WHAT YOU SHOULD DO: From the first line to the last, print the data exactly as written.

DATA SEGMENT:
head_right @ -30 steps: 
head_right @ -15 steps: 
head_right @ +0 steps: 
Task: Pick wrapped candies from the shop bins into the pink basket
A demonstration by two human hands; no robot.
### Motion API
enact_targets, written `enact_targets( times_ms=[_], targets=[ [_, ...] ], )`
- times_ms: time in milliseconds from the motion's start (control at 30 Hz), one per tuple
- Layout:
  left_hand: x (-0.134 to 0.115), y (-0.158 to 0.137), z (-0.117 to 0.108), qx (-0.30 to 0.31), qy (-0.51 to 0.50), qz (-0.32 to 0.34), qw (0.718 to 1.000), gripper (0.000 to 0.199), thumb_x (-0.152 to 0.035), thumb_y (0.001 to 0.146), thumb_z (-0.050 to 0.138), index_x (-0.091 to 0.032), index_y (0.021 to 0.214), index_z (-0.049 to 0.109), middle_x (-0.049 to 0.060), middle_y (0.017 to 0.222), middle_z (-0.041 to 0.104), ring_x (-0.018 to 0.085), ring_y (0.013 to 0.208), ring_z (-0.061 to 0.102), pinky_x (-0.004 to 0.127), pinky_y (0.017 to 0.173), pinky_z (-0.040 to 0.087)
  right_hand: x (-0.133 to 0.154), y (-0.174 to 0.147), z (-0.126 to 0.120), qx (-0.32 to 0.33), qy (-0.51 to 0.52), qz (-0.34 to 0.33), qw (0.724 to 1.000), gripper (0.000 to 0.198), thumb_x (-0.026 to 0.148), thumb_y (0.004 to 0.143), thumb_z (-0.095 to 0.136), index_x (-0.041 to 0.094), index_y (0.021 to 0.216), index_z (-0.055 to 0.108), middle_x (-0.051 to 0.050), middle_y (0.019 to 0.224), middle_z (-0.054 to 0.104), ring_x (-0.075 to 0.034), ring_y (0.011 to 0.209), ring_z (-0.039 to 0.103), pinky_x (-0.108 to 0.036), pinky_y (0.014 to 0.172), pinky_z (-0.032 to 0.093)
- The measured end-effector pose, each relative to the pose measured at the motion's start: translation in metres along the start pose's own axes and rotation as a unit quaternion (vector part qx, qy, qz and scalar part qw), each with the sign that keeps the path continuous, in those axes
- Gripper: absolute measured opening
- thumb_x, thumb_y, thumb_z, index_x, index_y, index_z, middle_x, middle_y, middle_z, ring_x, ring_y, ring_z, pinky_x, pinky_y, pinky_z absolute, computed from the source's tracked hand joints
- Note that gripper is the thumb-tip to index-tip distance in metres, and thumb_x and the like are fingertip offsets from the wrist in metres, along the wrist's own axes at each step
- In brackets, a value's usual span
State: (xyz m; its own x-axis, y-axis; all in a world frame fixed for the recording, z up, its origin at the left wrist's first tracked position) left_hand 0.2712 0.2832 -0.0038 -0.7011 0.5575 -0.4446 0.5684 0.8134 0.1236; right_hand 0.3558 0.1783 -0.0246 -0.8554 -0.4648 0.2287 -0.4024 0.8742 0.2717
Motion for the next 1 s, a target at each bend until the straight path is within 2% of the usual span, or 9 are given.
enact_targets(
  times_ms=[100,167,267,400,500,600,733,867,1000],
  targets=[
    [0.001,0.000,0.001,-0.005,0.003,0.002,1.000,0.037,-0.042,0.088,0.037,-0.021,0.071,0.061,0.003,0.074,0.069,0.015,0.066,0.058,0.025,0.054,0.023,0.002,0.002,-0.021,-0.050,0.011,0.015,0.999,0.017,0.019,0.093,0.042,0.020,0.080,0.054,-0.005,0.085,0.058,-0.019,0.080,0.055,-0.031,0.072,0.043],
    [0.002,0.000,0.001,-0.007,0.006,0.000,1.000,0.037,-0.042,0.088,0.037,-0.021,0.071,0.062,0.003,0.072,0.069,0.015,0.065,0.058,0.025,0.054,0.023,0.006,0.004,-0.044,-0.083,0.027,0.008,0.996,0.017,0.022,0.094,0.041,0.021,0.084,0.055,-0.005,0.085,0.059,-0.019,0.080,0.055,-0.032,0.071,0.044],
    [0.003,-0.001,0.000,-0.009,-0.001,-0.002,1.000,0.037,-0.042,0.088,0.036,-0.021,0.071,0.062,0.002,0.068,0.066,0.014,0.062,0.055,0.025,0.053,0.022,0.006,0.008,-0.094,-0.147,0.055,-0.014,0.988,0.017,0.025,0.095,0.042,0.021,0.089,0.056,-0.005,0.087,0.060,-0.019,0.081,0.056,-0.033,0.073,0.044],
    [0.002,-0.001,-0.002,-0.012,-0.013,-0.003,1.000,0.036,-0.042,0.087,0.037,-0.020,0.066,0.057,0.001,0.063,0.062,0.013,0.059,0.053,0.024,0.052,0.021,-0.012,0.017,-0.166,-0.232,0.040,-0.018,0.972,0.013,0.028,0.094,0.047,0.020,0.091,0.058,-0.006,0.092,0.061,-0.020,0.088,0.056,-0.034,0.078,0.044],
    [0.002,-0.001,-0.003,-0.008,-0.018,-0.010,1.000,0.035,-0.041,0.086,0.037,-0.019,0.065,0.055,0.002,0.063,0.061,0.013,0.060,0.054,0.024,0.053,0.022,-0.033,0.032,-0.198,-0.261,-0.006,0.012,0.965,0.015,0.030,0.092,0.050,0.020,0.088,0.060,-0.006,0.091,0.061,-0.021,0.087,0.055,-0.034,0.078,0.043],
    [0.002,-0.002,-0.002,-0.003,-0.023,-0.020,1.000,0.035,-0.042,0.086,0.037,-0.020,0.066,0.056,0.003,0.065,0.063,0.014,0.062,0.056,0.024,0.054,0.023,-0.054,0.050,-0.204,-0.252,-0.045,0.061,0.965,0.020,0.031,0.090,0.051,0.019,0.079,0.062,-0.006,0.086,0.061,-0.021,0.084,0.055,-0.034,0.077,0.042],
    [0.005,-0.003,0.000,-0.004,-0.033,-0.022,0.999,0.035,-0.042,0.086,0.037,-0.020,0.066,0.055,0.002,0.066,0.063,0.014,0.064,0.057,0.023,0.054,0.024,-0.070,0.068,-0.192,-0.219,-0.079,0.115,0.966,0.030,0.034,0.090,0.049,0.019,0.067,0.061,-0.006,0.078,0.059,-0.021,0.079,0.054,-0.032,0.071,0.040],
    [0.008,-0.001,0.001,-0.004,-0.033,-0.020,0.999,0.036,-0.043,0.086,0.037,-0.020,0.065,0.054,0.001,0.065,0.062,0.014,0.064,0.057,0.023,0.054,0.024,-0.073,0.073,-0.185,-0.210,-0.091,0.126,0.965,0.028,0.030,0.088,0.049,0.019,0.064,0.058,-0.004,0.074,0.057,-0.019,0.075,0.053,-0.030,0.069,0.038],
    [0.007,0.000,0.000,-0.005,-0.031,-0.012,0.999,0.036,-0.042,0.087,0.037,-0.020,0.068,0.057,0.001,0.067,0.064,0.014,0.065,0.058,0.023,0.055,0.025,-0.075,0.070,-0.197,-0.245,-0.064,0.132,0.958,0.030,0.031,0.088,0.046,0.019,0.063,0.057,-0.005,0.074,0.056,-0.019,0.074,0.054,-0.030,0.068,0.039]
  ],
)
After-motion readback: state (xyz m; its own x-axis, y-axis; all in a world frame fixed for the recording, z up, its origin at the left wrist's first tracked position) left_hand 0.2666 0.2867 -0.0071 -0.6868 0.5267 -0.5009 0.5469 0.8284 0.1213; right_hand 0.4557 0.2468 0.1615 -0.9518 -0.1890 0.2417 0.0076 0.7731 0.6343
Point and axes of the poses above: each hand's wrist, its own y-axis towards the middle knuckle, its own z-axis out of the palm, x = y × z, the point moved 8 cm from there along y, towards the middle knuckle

RESPONSE TO THE TASK:
head_right @ -30 steps: 
head_right @ -15 steps: 
head_right @ +0 steps: 
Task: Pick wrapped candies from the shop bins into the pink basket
A demonstration by two human hands; no robot.
### Motion API
enact_targets, written `enact_targets( times_ms=[_], targets=[ [_, ...] ], )`
- times_ms: time in milliseconds from the motion's start (control at 30 Hz), one per tuple
- Layout:
  left_hand: x (-0.134 to 0.115), y (-0.158 to 0.137), z (-0.117 to 0.108), qx (-0.30 to 0.31), qy (-0.51 to 0.50), qz (-0.32 to 0.34), qw (0.718 to 1.000), gripper (0.000 to 0.199), thumb_x (-0.152 to 0.035), thumb_y (0.001 to 0.146), thumb_z (-0.050 to 0.138), index_x (-0.091 to 0.032), index_y (0.021 to 0.214), index_z (-0.049 to 0.109), middle_x (-0.049 to 0.060), middle_y (0.017 to 0.222), middle_z (-0.041 to 0.104), ring_x (-0.018 to 0.085), ring_y (0.013 to 0.208), ring_z (-0.061 to 0.102), pinky_x (-0.004 to 0.127), pinky_y (0.017 to 0.173), pinky_z (-0.040 to 0.087)
  right_hand: x (-0.133 to 0.154), y (-0.174 to 0.147), z (-0.126 to 0.120), qx (-0.32 to 0.33), qy (-0.51 to 0.52), qz (-0.34 to 0.33), qw (0.724 to 1.000), gripper (0.000 to 0.198), thumb_x (-0.026 to 0.148), thumb_y (0.004 to 0.143), thumb_z (-0.095 to 0.136), index_x (-0.041 to 0.094), index_y (0.021 to 0.216), index_z (-0.055 to 0.108), middle_x (-0.051 to 0.050), middle_y (0.019 to 0.224), middle_z (-0.054 to 0.104), ring_x (-0.075 to 0.034), ring_y (0.011 to 0.209), ring_z (-0.039 to 0.103), pinky_x (-0.108 to 0.036), pinky_y (0.014 to 0.172), pinky_z (-0.032 to 0.093)
- The measured end-effector pose, each relative to the pose measured at the motion's start: translation in metres along the start pose's own axes and rotation as a unit quaternion (vector part qx, qy, qz and scalar part qw), each with the sign that keeps the path continuous, in those axes
- Gripper: absolute measured opening
- thumb_x, thumb_y, thumb_z, index_x, index_y, index_z, middle_x, middle_y, middle_z, ring_x, ring_y, ring_z, pinky_x, pinky_y, pinky_z absolute, computed from the source's tracked hand joints
- Note that gripper is the thumb-tip to index-tip distance in metres, and thumb_x and the like are fingertip offsets from the wrist in metres, along the wrist's own axes at each step
- In brackets, a value's usual span
State: (xyz m; its own x-axis, y-axis; all in a world frame fixed for the recording, z up, its origin at the left wrist's first tracked position) left_hand 0.2712 0.2832 -0.0038 -0.7011 0.5575 -0.4446 0.5684 0.8134 0.1236; right_hand 0.3558 0.1783 -0.0246 -0.8554 -0.4648 0.2287 -0.4024 0.8742 0.2717
Motion for the next 1 s, a target at each bend until the straight path is within 2% of the usual span, or 9 are given.
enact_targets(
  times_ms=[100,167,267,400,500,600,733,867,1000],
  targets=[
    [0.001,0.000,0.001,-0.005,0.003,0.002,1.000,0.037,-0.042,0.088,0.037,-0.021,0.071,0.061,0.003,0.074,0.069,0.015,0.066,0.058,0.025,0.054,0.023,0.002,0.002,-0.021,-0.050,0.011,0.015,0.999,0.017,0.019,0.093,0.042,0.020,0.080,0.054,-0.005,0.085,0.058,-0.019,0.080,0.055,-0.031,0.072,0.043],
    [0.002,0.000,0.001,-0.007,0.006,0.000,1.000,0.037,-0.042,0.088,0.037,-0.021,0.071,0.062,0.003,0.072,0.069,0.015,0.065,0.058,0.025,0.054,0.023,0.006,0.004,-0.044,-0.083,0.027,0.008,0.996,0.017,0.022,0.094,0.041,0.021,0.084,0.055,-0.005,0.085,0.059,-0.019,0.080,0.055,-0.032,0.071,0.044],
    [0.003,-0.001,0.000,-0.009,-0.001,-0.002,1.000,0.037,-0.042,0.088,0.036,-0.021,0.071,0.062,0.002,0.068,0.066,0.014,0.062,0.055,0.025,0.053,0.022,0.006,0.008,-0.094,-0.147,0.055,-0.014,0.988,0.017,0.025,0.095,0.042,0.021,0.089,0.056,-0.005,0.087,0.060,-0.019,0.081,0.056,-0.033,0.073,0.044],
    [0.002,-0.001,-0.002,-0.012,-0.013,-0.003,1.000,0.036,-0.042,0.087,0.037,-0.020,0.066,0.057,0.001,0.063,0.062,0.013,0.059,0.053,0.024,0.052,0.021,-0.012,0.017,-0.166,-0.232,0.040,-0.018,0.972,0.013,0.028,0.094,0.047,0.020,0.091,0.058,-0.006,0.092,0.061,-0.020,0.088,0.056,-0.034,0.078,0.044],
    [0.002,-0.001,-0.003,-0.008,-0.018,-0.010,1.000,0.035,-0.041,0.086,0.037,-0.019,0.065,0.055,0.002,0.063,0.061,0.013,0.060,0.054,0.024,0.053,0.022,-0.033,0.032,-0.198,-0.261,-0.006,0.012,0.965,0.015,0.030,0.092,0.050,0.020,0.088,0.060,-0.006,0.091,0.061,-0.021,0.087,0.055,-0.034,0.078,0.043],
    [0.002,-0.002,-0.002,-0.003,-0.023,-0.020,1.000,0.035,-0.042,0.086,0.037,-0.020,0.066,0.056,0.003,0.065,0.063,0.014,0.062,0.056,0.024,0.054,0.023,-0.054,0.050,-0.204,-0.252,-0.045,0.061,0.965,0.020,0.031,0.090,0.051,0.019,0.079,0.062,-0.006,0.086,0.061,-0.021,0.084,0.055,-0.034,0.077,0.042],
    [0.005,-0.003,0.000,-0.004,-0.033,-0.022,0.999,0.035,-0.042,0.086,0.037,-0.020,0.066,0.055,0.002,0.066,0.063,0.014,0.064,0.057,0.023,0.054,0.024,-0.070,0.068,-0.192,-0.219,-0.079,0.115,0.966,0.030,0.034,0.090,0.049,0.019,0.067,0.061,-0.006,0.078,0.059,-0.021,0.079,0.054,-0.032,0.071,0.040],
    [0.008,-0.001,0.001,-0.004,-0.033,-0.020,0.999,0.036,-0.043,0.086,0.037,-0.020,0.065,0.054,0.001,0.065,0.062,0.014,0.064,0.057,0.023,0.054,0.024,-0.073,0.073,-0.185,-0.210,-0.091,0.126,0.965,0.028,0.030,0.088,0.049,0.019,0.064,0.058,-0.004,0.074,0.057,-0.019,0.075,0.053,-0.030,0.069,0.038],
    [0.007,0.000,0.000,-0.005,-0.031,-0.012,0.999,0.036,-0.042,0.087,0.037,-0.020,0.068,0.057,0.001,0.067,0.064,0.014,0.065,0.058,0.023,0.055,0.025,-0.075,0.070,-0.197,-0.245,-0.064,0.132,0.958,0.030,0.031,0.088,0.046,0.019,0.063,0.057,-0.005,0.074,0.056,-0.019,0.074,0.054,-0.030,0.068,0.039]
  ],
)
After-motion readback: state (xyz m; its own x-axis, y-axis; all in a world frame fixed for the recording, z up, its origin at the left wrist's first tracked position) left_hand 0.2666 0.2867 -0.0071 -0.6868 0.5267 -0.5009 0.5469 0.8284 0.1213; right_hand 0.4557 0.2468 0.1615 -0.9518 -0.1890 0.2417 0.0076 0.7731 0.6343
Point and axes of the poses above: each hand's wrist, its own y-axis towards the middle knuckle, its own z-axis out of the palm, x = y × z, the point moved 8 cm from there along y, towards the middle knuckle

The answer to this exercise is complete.